La Fiscalía y la Procuraduría dieron inicio a investigaciones que habrán de determinar no solo las imprevisiones y omisiones, sino las complicidades que, necesariamente, entraron en juego para llevar a efecto esa escena peliculera que tiene estupefacto al país: una planificación relativamente simple, casi de comedia, que deja al desnudo las grandes y graves precariedades del sistema penitenciario colombiano.

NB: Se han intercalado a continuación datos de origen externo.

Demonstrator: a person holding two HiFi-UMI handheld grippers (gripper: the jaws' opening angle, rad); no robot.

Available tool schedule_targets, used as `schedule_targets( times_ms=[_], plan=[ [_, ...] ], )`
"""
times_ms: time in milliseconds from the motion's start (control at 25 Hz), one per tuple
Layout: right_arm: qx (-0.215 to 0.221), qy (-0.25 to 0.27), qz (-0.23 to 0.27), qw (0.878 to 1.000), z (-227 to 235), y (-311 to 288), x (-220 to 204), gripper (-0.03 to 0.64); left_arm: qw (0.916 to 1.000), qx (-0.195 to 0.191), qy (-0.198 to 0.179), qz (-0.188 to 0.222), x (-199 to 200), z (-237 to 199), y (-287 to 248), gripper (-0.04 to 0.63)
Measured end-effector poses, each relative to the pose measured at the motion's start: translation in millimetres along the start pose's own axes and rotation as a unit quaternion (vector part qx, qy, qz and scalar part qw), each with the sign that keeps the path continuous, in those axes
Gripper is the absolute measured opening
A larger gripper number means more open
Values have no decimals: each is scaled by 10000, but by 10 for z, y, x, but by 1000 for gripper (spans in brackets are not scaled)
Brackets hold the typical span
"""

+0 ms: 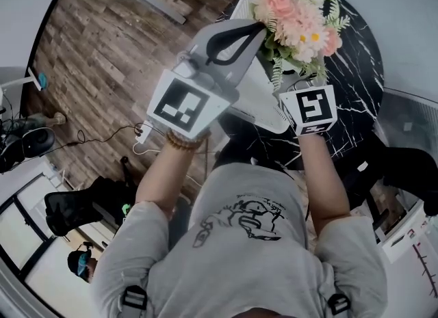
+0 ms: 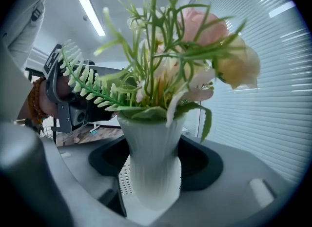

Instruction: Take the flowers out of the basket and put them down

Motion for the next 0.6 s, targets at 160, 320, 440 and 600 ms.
schedule_targets(
  times_ms=[160,320,440,600],
  plan=[
    [2,95,74,9999,-17,146,165,318,9999,-46,-108,81,173,101,40,3],
    [-34,118,127,9998,10,279,324,318,9997,-95,-173,152,356,198,36,3],
    [-17,139,171,9998,10,373,474,318,9994,-129,-231,209,520,274,48,3],
    [4,186,217,9996,35,484,658,318,9988,-142,-368,283,724,343,54,3]
  ],
)
Point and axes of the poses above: the fingertips, and each gripper's own axes: y backward along the fingers, z to its right, x out of its top, the point moved 5 cm from there along y, backward along the fingers, and after that the axes turned 9 degrees about -x, right-handed, at the moved point
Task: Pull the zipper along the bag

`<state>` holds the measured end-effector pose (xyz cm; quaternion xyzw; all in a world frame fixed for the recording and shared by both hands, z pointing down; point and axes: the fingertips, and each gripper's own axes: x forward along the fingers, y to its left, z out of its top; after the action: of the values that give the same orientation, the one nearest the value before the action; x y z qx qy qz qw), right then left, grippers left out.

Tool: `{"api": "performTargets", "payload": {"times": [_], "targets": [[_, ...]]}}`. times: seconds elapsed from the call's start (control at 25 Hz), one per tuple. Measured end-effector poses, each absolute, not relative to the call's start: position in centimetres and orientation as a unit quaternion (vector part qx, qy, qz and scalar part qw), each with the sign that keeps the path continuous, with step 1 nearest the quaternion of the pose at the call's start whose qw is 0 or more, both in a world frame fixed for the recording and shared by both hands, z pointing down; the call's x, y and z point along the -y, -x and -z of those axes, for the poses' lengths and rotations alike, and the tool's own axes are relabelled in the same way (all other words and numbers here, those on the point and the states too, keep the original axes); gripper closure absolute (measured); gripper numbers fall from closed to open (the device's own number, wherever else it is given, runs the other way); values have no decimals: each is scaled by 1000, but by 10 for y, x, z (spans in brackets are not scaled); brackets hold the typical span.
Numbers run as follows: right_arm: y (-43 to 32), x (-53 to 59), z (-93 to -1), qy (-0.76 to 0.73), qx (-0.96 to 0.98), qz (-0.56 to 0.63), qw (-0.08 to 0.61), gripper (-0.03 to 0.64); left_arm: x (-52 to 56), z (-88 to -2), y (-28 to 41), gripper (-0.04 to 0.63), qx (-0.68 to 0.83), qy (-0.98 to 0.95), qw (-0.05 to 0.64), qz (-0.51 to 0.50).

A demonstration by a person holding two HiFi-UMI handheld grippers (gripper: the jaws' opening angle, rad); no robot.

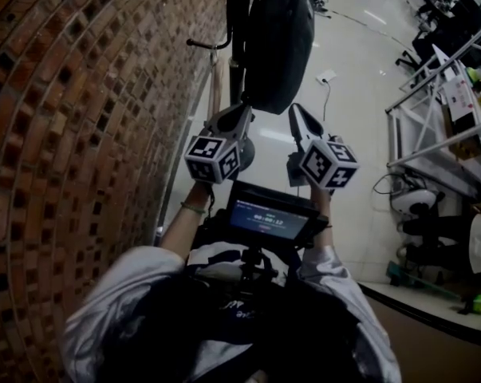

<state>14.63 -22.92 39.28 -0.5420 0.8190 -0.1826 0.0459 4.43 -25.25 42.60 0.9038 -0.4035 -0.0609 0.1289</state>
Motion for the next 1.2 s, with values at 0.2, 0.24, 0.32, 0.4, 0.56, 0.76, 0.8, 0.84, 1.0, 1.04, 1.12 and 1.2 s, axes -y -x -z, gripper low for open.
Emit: {"api": "performTargets", "payload": {"times": [0.2, 0.24, 0.32, 0.4, 0.56, 0.76, 0.8, 0.84, 1.0, 1.04, 1.12, 1.2], "targets": [[-159, 211, -409, 551, -814, 178, 39, 617, 233, -417, -52, 588, 417, -899, 124, 58], [-161, 208, -408, 553, -813, 176, 39, 617, 229, -415, -54, 588, 418, -898, 123, 59], [-163, 202, -407, 552, -815, 174, 37, 618, 220, -413, -58, 588, 422, -897, 121, 59], [-162, 197, -407, 547, -819, 171, 33, 618, 211, -412, -60, 588, 428, -894, 119, 58], [-157, 188, -412, 536, -829, 158, 14, 620, 197, -412, -59, 588, 441, -888, 117, 61], [-152, 183, -424, 528, -835, 155, -6, 621, 189, -414, -51, 588, 458, -879, 118, 59], [-152, 182, -424, 530, -834, 154, -7, 621, 189, -414, -50, 588, 459, -878, 117, 60], [-152, 182, -425, 531, -834, 153, -7, 621, 188, -414, -49, 588, 461, -878, 116, 61], [-154, 179, -424, 533, -834, 146, -10, 621, 184, -413, -46, 588, 467, -875, 113, 60], [-153, 178, -423, 533, -834, 143, -10, 622, 183, -413, -46, 588, 467, -875, 111, 61], [-152, 177, -421, 532, -835, 139, -9, 621, 182, -412, -46, 588, 468, -875, 110, 64], [-151, 176, -419, 530, -837, 138, -8, 622, 182, -411, -45, 588, 470, -873, 109, 66]]}}
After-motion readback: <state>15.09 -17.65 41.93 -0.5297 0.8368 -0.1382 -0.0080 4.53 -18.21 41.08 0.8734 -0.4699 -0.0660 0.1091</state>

Reacia en un primer momento a referirse al tema, finalmente la ministra de Justicia, Margarita Cabello Blanco, decidió ayer, como le correspondía, asumir la ineludible gestión política del caso y de sus consecuencias y pidió la renuncia al director del Inpec, mayor general William Ruiz Garzón, y de la directora y subdirectora de la cárcel del Buen Pastor de la capital.
Desde hace años los directores del Inpec son oficiales de alta graduación de la Policía Nacional, que son destinados ahí en comisión de servicio. Han pensado los gobiernos que es la única forma de garantizar cierto orden y eficacia en el sistema penitenciario. El cargo es un verdadero “quemadero” de carreras y por muchas cabezas que ruedan de la cúpula, que han sido muchas, la gestión de las prisiones en el país sigue siendo inmanejable. La coyuntura de este caso cobra otro director pero los problemas siguen intactos, más los que se incuban día a día en cada uno de los abarrotados centros penitenciarios por todo el país.
Por lo pronto, y por referirnos solo a una de las tantas veces denunciadas irregularidades, el régimen especial, sea normativo o sea de hecho, del que se benefician ciertos presos, en particular políticos: pabellones especiales, relajamiento del régimen penitenciario, gabelas otorgadas por poder aun vigente o por corrupción.
Casi todos estos políticos presos conservan sus estructuras de poder. Sus herederos o ahijados siguen operando en el Congreso o en otros cargos de elección popular. Y así la justicia castigue los delitos que en remotos casos les pueden ser probados, los tentáculos de su influencia siguen funcionando.
Los medios de comunicación han revelado, por ejemplo, los permisos de los que se benefician estos personajes, algunos con salidas constantes a “citas médicas” o “tratamientos odontológicos” que se extienden jornadas enteras. Hay una discriminación patente frente a otros reclusos.
La burla a todo el sistema que hizo la exparlamentaria debe llevar a correctivos inmediatos pero, sobre todo, a abordar de una buena vez la reestructuración de la política penitenciaria, mencionada siempre por los candidatos presidenciales pero a renglón seguido soslayada por los que están al mando. Abundan en las hemerotecas de las últimas décadas las promesas de presidentes y ministros de Justicia, tanto como escasean los resultados concretos.